» **REQUIREMENT**
The entries should be given again in full. Alter nothing.

··· RECORDS FOR PROCESSING ···

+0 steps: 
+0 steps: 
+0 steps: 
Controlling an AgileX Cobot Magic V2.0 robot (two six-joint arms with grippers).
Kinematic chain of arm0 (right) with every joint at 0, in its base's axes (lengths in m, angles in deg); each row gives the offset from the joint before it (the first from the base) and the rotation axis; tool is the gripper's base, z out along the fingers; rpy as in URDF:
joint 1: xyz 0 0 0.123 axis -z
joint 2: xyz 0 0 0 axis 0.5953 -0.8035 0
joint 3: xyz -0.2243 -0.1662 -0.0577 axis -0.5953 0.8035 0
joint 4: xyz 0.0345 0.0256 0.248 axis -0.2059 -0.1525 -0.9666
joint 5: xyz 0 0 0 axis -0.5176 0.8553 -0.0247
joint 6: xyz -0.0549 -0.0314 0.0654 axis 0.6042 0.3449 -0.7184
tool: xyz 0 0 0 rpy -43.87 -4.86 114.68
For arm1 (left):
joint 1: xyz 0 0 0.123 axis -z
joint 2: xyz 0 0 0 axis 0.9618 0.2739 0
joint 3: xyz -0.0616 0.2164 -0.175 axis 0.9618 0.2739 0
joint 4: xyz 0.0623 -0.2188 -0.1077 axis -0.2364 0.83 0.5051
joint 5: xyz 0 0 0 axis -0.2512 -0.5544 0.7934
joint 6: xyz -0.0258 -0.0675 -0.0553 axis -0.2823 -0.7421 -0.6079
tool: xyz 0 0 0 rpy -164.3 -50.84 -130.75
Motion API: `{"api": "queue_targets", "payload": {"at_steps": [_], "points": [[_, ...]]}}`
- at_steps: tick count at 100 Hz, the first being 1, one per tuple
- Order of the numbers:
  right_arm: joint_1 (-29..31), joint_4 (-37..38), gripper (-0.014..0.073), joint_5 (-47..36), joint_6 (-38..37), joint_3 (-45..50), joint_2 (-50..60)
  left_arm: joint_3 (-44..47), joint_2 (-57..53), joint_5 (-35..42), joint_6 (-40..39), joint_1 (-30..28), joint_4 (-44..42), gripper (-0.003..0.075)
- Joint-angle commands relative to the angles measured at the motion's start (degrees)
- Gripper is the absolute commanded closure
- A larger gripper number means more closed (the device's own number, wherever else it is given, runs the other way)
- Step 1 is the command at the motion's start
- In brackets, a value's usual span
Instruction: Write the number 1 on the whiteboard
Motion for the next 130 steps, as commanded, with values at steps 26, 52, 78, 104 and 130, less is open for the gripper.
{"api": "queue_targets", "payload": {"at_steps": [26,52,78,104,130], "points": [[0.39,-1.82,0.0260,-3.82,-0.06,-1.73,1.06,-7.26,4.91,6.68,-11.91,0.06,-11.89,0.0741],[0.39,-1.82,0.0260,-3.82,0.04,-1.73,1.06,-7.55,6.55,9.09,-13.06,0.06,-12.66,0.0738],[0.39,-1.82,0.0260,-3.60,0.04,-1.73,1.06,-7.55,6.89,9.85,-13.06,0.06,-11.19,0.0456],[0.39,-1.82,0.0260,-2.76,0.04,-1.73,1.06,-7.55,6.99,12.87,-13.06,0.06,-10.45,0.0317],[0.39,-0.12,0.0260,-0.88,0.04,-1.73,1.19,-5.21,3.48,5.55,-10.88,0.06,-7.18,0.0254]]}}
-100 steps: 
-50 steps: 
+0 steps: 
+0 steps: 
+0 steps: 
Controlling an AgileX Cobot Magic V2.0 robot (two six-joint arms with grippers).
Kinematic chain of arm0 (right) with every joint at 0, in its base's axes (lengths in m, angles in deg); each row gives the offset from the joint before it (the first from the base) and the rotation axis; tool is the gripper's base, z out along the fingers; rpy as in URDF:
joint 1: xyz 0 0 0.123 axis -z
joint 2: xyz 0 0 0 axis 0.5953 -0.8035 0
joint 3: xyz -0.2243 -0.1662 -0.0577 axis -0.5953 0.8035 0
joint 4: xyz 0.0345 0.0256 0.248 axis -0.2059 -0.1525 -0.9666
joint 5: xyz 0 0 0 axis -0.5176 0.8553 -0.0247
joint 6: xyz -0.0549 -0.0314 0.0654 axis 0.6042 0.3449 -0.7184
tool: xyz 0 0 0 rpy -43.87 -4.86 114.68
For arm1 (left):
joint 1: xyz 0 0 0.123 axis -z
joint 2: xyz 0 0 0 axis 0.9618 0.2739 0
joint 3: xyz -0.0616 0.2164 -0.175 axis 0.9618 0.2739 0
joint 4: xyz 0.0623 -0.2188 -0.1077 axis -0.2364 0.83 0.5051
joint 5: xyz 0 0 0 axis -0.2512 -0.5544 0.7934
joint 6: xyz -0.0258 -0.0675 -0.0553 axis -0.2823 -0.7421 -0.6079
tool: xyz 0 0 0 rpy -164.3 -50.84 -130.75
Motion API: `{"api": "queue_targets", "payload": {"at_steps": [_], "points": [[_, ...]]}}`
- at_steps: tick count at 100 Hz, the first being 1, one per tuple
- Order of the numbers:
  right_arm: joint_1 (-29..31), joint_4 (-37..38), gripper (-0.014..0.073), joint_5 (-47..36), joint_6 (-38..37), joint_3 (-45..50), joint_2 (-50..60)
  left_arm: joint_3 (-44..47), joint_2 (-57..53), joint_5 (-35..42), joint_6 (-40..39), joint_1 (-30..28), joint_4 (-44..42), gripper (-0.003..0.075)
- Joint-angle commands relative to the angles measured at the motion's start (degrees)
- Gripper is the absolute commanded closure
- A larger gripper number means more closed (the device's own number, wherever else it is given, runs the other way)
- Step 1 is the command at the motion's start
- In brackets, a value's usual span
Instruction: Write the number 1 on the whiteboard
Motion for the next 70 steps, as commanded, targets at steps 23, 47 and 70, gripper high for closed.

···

» **RESPONSE TO THE TASK**
+0 steps: 
+0 steps: 
+0 steps: 
Controlling an AgileX Cobot Magic V2.0 robot (two six-joint arms with grippers).
Kinematic chain of arm0 (right) with every joint at 0, in its base's axes (lengths in m, angles in deg); each row gives the offset from the joint before it (the first from the base) and the rotation axis; tool is the gripper's base, z out along the fingers; rpy as in URDF:
joint 1: xyz 0 0 0.123 axis -z
joint 2: xyz 0 0 0 axis 0.5953 -0.8035 0
joint 3: xyz -0.2243 -0.1662 -0.0577 axis -0.5953 0.8035 0
joint 4: xyz 0.0345 0.0256 0.248 axis -0.2059 -0.1525 -0.9666
joint 5: xyz 0 0 0 axis -0.5176 0.8553 -0.0247
joint 6: xyz -0.0549 -0.0314 0.0654 axis 0.6042 0.3449 -0.7184
tool: xyz 0 0 0 rpy -43.87 -4.86 114.68
For arm1 (left):
joint 1: xyz 0 0 0.123 axis -z
joint 2: xyz 0 0 0 axis 0.9618 0.2739 0
joint 3: xyz -0.0616 0.2164 -0.175 axis 0.9618 0.2739 0
joint 4: xyz 0.0623 -0.2188 -0.1077 axis -0.2364 0.83 0.5051
joint 5: xyz 0 0 0 axis -0.2512 -0.5544 0.7934
joint 6: xyz -0.0258 -0.0675 -0.0553 axis -0.2823 -0.7421 -0.6079
tool: xyz 0 0 0 rpy -164.3 -50.84 -130.75
Motion API: `{"api": "queue_targets", "payload": {"at_steps": [_], "points": [[_, ...]]}}`
- at_steps: tick count at 100 Hz, the first being 1, one per tuple
- Order of the numbers:
  right_arm: joint_1 (-29..31), joint_4 (-37..38), gripper (-0.014..0.073), joint_5 (-47..36), joint_6 (-38..37), joint_3 (-45..50), joint_2 (-50..60)
  left_arm: joint_3 (-44..47), joint_2 (-57..53), joint_5 (-35..42), joint_6 (-40..39), joint_1 (-30..28), joint_4 (-44..42), gripper (-0.003..0.075)
- Joint-angle commands relative to the angles measured at the motion's start (degrees)
- Gripper is the absolute commanded closure
- A larger gripper number means more closed (the device's own number, wherever else it is given, runs the other way)
- Step 1 is the command at the motion's start
- In brackets, a value's usual span
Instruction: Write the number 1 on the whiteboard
Motion for the next 130 steps, as commanded, with values at steps 26, 52, 78, 104 and 130, less is open for the gripper.
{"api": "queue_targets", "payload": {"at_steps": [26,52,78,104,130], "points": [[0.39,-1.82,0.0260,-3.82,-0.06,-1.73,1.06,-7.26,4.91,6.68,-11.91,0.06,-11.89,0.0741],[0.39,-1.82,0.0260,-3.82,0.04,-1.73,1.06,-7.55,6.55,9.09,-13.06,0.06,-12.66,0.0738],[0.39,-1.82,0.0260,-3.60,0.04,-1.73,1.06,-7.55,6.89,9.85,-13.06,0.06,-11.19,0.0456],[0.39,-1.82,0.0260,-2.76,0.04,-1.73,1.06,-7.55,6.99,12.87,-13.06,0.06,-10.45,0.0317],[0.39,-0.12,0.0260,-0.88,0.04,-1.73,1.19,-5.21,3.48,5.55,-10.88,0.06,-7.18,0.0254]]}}
-100 steps: 
-50 steps: 
+0 steps: 
+0 steps: 
+0 steps: 
Controlling an AgileX Cobot Magic V2.0 robot (two six-joint arms with grippers).
Kinematic chain of arm0 (right) with every joint at 0, in its base's axes (lengths in m, angles in deg); each row gives the offset from the joint before it (the first from the base) and the rotation axis; tool is the gripper's base, z out along the fingers; rpy as in URDF:
joint 1: xyz 0 0 0.123 axis -z
joint 2: xyz 0 0 0 axis 0.5953 -0.8035 0
joint 3: xyz -0.2243 -0.1662 -0.0577 axis -0.5953 0.8035 0
joint 4: xyz 0.0345 0.0256 0.248 axis -0.2059 -0.1525 -0.9666
joint 5: xyz 0 0 0 axis -0.5176 0.8553 -0.0247
joint 6: xyz -0.0549 -0.0314 0.0654 axis 0.6042 0.3449 -0.7184
tool: xyz 0 0 0 rpy -43.87 -4.86 114.68
For arm1 (left):
joint 1: xyz 0 0 0.123 axis -z
joint 2: xyz 0 0 0 axis 0.9618 0.2739 0
joint 3: xyz -0.0616 0.2164 -0.175 axis 0.9618 0.2739 0
joint 4: xyz 0.0623 -0.2188 -0.1077 axis -0.2364 0.83 0.5051
joint 5: xyz 0 0 0 axis -0.2512 -0.5544 0.7934
joint 6: xyz -0.0258 -0.0675 -0.0553 axis -0.2823 -0.7421 -0.6079
tool: xyz 0 0 0 rpy -164.3 -50.84 -130.75
Motion API: `{"api": "queue_targets", "payload": {"at_steps": [_], "points": [[_, ...]]}}`
- at_steps: tick count at 100 Hz, the first being 1, one per tuple
- Order of the numbers:
  right_arm: joint_1 (-29..31), joint_4 (-37..38), gripper (-0.014..0.073), joint_5 (-47..36), joint_6 (-38..37), joint_3 (-45..50), joint_2 (-50..60)
  left_arm: joint_3 (-44..47), joint_2 (-57..53), joint_5 (-35..42), joint_6 (-40..39), joint_1 (-30..28), joint_4 (-44..42), gripper (-0.003..0.075)
- Joint-angle commands relative to the angles measured at the motion's start (degrees)
- Gripper is the absolute commanded closure
- A larger gripper number means more closed (the device's own number, wherever else it is given, runs the other way)
- Step 1 is the command at the motion's start
- In brackets, a value's usual span
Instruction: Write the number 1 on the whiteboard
Motion for the next 70 steps, as commanded, targets at steps 23, 47 and 70, gripper high for closed.

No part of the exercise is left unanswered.